## Problem statement
Copy out the full listing exactly, omitting any picture it contains.

## Information shown

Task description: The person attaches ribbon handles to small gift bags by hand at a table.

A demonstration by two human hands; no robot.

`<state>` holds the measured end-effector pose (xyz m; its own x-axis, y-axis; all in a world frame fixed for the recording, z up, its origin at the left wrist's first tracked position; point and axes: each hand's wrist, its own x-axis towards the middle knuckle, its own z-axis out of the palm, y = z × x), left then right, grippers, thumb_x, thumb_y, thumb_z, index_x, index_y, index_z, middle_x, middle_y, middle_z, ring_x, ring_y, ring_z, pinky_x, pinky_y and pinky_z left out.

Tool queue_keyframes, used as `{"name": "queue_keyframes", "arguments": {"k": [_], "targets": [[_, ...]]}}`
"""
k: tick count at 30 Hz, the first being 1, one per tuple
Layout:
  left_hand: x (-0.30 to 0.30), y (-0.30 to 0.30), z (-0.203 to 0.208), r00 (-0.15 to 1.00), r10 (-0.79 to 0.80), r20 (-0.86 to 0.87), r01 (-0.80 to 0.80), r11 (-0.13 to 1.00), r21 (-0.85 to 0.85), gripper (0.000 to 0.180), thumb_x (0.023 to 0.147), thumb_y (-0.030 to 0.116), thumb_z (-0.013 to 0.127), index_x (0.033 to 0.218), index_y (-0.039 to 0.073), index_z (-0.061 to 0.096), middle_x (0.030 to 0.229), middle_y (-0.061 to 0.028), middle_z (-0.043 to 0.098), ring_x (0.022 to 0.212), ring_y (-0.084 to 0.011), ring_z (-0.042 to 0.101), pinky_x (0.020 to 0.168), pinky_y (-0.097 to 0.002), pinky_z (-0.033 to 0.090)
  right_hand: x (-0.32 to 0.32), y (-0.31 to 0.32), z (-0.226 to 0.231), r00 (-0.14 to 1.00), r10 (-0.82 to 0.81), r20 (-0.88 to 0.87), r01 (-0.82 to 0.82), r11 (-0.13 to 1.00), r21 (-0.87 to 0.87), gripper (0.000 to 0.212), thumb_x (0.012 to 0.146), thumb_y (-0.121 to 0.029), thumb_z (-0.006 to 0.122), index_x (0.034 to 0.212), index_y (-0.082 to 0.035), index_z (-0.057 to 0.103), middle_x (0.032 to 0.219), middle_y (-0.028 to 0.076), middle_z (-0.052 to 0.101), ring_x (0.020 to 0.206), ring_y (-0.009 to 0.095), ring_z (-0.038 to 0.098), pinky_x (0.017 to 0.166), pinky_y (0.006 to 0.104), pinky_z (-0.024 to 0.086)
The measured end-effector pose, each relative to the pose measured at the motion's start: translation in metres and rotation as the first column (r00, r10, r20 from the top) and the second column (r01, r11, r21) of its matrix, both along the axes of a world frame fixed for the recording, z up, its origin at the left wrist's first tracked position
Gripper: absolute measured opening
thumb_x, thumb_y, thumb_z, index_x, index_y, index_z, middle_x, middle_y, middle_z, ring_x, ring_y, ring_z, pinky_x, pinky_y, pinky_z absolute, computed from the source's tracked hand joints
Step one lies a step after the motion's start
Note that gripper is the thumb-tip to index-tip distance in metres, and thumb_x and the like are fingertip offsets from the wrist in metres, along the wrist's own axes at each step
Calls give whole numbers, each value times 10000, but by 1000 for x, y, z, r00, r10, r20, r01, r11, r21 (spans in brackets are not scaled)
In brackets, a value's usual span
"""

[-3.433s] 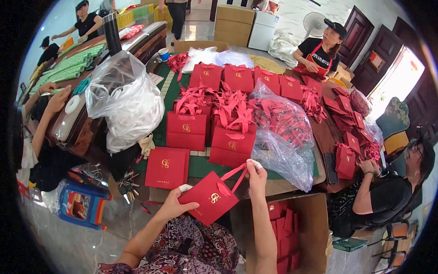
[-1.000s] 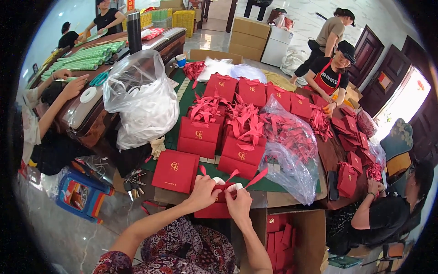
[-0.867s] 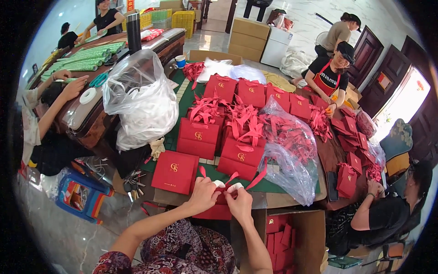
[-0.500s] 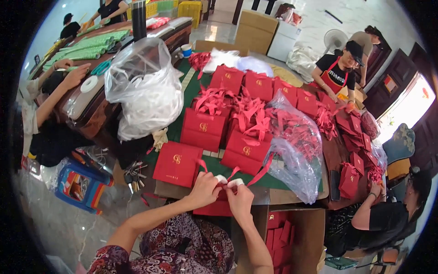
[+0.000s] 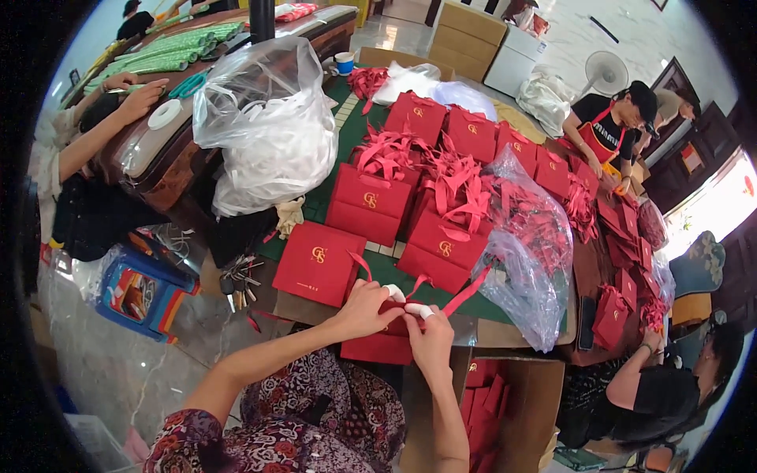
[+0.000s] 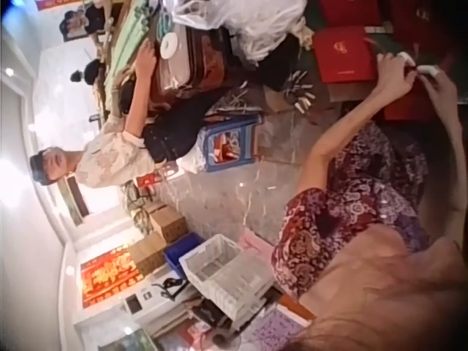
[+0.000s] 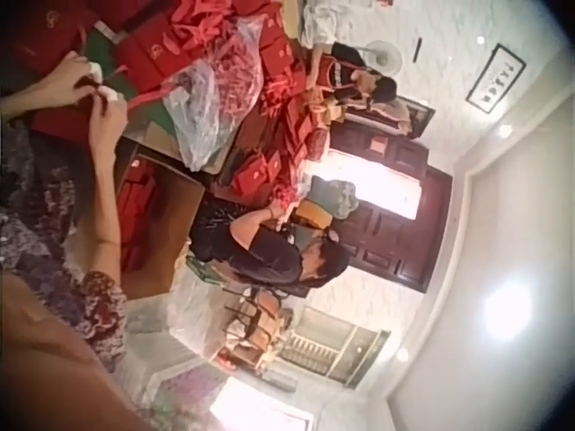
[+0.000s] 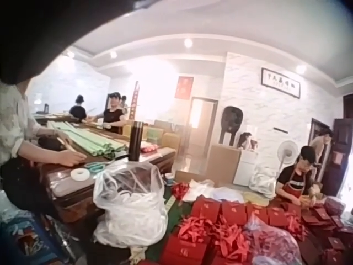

## Answer below
Task description: The person attaches ribbon handles to small gift bags by hand at a table.

A demonstration by two human hands; no robot.

`<state>` holds the measured end-effector pose (xyz m; its own x-axis, y-axis; all in a world frame fixed for the recording, z up, its origin at the left wrist's first tracked position; point and axes: each hand's wrist, its own x-axis towards the middle knuckle, its own z-axis out of the palm, y = z × x), left then right, grippers, thumb_x, thumb_y, thumb_z, index_x, index_y, index_z, middle_x, middle_y, middle_z, ring_x, ring_y, ring_z, pinky_x, pinky_y and pinky_z left out.

Tool queue_keyframes, used as `{"name": "queue_keyframes", "arguments": {"k": [_], "targets": [[_, ...]]}}`
"""
k: tick count at 30 Hz, the first being 1, one per tuple
Layout:
  left_hand: x (-0.30 to 0.30), y (-0.30 to 0.30), z (-0.203 to 0.208), r00 (-0.15 to 1.00), r10 (-0.79 to 0.80), r20 (-0.86 to 0.87), r01 (-0.80 to 0.80), r11 (-0.13 to 1.00), r21 (-0.85 to 0.85), gripper (0.000 to 0.180), thumb_x (0.023 to 0.147), thumb_y (-0.030 to 0.116), thumb_z (-0.013 to 0.127), index_x (0.033 to 0.218), index_y (-0.039 to 0.073), index_z (-0.061 to 0.096), middle_x (0.030 to 0.229), middle_y (-0.061 to 0.028), middle_z (-0.043 to 0.098), ring_x (0.022 to 0.212), ring_y (-0.084 to 0.011), ring_z (-0.042 to 0.101), pinky_x (0.020 to 0.168), pinky_y (-0.097 to 0.002), pinky_z (-0.033 to 0.090)
  right_hand: x (-0.32 to 0.32), y (-0.31 to 0.32), z (-0.226 to 0.231), r00 (-0.14 to 1.00), r10 (-0.82 to 0.81), r20 (-0.88 to 0.87), r01 (-0.82 to 0.82), r11 (-0.13 to 1.00), r21 (-0.87 to 0.87), gripper (0.000 to 0.212), thumb_x (0.012 to 0.146), thumb_y (-0.121 to 0.029), thumb_z (-0.006 to 0.122), index_x (0.034 to 0.212), index_y (-0.082 to 0.035), index_z (-0.057 to 0.103), middle_x (0.032 to 0.219), middle_y (-0.028 to 0.076), middle_z (-0.052 to 0.101), ring_x (0.020 to 0.206), ring_y (-0.009 to 0.095), ring_z (-0.038 to 0.098), pinky_x (0.017 to 0.166), pinky_y (0.006 to 0.104), pinky_z (-0.024 to 0.086)
The measured end-effector pose, each relative to the pose measured at the motion's start: translation in metres and rotation as the first column (r00, r10, r20 from the top) and the second column (r01, r11, r21) of its matrix, both along the axes of a world frame fixed for the recording, z up, its origin at the left wrist's first tracked position
Gripper: absolute measured opening
thumb_x, thumb_y, thumb_z, index_x, index_y, index_z, middle_x, middle_y, middle_z, ring_x, ring_y, ring_z, pinky_x, pinky_y, pinky_z absolute, computed from the source's tracked hand joints
Step one lies a step after the motion's start
Note that gripper is the thumb-tip to index-tip distance in metres, and thumb_x and the like are fingertip offsets from the wrist in metres, along the wrist's own axes at each step
Calls give whole numbers, each value times 10000, but by 1000 for x, y, z, r00, r10, r20, r01, r11, r21 (spans in brackets are not scaled)
In brackets, a value's usual span
"""

[-3.433s] 
[-1.000s] 
[-0.867s] 
[-0.500s] 
[+0.000s] 
[+0.000s] 
[+0.000s] 
[+0.000s] 

Nothing more will be written for this answer.